TASK OBJECTIVE:
Below are entries. Reproduce exactly the lines between the line holding "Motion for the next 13" and the line holding "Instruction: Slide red", inclusive, and only those.

DATASET RECORDS:
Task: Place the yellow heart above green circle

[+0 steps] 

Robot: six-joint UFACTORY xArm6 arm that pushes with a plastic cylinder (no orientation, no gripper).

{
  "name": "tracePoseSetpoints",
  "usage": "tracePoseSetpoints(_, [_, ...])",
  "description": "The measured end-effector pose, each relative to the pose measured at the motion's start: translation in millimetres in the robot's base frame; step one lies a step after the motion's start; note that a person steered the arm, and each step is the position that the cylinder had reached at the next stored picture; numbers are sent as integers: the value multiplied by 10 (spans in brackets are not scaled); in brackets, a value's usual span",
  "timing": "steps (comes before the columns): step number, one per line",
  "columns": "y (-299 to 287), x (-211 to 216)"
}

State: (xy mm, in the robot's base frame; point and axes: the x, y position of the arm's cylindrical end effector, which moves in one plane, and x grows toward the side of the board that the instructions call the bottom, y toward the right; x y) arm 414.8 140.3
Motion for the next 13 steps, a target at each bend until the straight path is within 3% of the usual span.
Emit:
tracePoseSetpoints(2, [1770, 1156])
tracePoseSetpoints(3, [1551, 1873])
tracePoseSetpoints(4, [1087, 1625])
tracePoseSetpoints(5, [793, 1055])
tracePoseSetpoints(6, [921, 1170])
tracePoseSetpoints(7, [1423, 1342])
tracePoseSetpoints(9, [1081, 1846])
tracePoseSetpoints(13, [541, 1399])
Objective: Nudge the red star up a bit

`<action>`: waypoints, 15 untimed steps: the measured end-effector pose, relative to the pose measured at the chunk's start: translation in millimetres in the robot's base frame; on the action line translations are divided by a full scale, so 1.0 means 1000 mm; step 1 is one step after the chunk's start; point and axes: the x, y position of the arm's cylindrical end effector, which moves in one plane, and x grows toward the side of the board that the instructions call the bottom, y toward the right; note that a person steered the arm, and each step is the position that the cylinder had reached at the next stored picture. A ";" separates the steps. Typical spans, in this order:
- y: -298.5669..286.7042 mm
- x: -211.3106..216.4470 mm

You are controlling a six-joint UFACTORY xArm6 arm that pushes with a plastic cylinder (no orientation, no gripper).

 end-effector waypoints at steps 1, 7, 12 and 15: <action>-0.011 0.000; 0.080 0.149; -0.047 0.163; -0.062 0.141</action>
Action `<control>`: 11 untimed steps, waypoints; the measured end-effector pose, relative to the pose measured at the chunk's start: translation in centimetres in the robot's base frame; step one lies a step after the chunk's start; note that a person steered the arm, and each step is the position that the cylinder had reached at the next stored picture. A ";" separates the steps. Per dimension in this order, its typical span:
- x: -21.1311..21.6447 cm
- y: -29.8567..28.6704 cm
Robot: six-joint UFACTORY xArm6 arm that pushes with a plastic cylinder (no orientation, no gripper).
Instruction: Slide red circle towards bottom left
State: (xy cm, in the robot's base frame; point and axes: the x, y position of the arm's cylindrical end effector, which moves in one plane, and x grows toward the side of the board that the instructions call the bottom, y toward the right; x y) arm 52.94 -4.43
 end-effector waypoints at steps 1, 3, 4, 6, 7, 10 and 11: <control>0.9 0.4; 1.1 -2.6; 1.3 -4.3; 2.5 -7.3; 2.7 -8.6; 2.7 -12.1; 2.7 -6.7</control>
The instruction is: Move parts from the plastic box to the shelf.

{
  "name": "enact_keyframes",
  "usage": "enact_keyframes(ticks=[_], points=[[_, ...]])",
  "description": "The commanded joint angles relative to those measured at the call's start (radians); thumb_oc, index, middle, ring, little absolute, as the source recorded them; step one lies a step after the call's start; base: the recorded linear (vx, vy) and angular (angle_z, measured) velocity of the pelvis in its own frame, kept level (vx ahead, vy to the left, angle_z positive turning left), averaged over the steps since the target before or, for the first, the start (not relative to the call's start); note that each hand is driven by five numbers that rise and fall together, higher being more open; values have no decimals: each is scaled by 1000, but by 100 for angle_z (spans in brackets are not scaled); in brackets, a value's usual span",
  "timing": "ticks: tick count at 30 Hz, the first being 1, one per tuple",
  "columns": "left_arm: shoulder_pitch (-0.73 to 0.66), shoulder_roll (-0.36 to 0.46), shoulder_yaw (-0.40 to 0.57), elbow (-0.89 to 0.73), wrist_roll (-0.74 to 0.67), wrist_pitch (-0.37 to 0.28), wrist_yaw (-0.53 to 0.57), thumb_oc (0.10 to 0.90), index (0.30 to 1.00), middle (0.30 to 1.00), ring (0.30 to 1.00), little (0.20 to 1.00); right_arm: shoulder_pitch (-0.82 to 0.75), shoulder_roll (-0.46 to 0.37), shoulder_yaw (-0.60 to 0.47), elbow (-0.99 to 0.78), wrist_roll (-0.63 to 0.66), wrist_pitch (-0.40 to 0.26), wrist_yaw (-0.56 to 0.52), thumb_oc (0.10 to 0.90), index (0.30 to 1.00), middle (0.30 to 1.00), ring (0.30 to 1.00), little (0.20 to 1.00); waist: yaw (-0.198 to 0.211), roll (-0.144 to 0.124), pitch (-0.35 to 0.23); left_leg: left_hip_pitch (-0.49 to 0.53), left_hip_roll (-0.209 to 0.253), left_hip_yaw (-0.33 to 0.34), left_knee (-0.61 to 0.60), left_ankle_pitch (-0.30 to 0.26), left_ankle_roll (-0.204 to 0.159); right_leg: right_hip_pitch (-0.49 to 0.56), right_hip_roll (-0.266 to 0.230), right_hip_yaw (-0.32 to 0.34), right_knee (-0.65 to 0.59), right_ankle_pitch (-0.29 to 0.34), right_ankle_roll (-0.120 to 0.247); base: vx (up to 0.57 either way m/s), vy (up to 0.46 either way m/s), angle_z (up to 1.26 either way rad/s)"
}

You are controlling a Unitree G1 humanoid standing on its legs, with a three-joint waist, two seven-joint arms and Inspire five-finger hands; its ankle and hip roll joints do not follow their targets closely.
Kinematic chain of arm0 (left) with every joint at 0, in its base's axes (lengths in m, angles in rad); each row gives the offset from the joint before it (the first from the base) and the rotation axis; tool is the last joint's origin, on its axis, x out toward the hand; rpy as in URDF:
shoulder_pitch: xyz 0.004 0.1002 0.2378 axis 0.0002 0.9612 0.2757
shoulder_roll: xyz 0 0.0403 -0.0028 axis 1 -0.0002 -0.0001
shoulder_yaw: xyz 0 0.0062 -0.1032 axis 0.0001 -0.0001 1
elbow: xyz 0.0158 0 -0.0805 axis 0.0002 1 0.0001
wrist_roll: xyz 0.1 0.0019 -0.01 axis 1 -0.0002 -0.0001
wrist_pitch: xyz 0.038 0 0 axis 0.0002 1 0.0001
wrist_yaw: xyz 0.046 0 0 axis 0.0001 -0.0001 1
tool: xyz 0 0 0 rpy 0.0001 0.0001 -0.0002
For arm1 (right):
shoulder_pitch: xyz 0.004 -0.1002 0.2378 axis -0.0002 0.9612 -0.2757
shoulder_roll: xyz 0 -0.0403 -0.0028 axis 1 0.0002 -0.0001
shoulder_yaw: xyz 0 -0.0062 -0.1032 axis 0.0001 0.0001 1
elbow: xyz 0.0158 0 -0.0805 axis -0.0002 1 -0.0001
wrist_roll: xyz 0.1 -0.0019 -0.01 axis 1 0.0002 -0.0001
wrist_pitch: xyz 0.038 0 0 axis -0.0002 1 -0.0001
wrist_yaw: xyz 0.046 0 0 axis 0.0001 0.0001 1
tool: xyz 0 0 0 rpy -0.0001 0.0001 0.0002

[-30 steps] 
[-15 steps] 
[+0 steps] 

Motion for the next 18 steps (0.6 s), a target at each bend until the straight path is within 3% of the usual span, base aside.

RESPONSE BOX:
Motion for the next 13 steps, a target at each bend until the straight path is within 3% of the usual span.
Emit:
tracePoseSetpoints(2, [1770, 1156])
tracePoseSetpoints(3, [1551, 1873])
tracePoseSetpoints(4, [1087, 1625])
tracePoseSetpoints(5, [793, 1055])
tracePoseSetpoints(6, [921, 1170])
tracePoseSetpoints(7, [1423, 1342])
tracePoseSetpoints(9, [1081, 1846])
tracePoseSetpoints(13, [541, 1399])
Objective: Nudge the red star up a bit

`<action>`: waypoints, 15 untimed steps: the measured end-effector pose, relative to the pose measured at the chunk's start: translation in millimetres in the robot's base frame; on the action line translations are divided by a full scale, so 1.0 means 1000 mm; step 1 is one step after the chunk's start; point and axes: the x, y position of the arm's cylindrical end effector, which moves in one plane, and x grows toward the side of the board that the instructions call the bottom, y toward the right; note that a person steered the arm, and each step is the position that the cylinder had reached at the next stored picture. A ";" separates the steps. Typical spans, in this order:
- y: -298.5669..286.7042 mm
- x: -211.3106..216.4470 mm

You are controlling a six-joint UFACTORY xArm6 arm that pushes with a plastic cylinder (no orientation, no gripper).

 end-effector waypoints at steps 1, 7, 12 and 15: <action>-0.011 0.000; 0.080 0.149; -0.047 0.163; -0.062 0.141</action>
Action `<control>`: 11 untimed steps, waypoints; the measured end-effector pose, relative to the pose measured at the chunk's start: translation in centimetres in the robot's base frame; step one lies a step after the chunk's start; note that a person steered the arm, and each step is the position that the cylinder had reached at the next stored picture. A ";" separates the steps. Per dimension in this order, its typical span:
- x: -21.1311..21.6447 cm
- y: -29.8567..28.6704 cm
Robot: six-joint UFACTORY xArm6 arm that pushes with a plastic cylinder (no orientation, no gripper).
Instruction: Slide red circle towards bottom left

What appears above is the complete answer.